> [DATASET CONTENT]
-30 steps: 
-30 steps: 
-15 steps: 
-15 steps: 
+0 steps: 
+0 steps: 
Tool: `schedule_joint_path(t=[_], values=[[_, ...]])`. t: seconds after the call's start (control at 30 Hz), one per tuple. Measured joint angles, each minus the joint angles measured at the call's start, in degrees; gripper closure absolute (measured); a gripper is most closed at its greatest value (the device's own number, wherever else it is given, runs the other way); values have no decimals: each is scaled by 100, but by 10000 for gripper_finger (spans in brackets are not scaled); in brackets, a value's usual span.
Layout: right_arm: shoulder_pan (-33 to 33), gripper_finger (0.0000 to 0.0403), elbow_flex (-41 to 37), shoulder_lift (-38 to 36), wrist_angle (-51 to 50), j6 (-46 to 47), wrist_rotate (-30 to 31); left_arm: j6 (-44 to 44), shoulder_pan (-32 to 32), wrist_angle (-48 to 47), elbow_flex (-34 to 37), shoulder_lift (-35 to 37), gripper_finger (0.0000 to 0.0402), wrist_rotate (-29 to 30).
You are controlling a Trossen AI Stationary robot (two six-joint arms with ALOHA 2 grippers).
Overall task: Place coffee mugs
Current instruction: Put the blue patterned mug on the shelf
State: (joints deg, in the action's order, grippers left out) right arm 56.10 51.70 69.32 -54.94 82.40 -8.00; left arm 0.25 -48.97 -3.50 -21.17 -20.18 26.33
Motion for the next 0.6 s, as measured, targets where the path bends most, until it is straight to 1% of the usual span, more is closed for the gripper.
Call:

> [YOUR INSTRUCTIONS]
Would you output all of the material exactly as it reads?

> [YOUR RESPONSE]
-30 steps: 
-30 steps: 
-15 steps: 
-15 steps: 
+0 steps: 
+0 steps: 
Tool: `schedule_joint_path(t=[_], values=[[_, ...]])`. t: seconds after the call's start (control at 30 Hz), one per tuple. Measured joint angles, each minus the joint angles measured at the call's start, in degrees; gripper closure absolute (measured); a gripper is most closed at its greatest value (the device's own number, wherever else it is given, runs the other way); values have no decimals: each is scaled by 100, but by 10000 for gripper_finger (spans in brackets are not scaled); in brackets, a value's usual span.
Layout: right_arm: shoulder_pan (-33 to 33), gripper_finger (0.0000 to 0.0403), elbow_flex (-41 to 37), shoulder_lift (-38 to 36), wrist_angle (-51 to 50), j6 (-46 to 47), wrist_rotate (-30 to 31); left_arm: j6 (-44 to 44), shoulder_pan (-32 to 32), wrist_angle (-48 to 47), elbow_flex (-34 to 37), shoulder_lift (-35 to 37), gripper_finger (0.0000 to 0.0402), wrist_rotate (-29 to 30).
You are controlling a Trossen AI Stationary robot (two six-joint arms with ALOHA 2 grippers).
Overall task: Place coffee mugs
Current instruction: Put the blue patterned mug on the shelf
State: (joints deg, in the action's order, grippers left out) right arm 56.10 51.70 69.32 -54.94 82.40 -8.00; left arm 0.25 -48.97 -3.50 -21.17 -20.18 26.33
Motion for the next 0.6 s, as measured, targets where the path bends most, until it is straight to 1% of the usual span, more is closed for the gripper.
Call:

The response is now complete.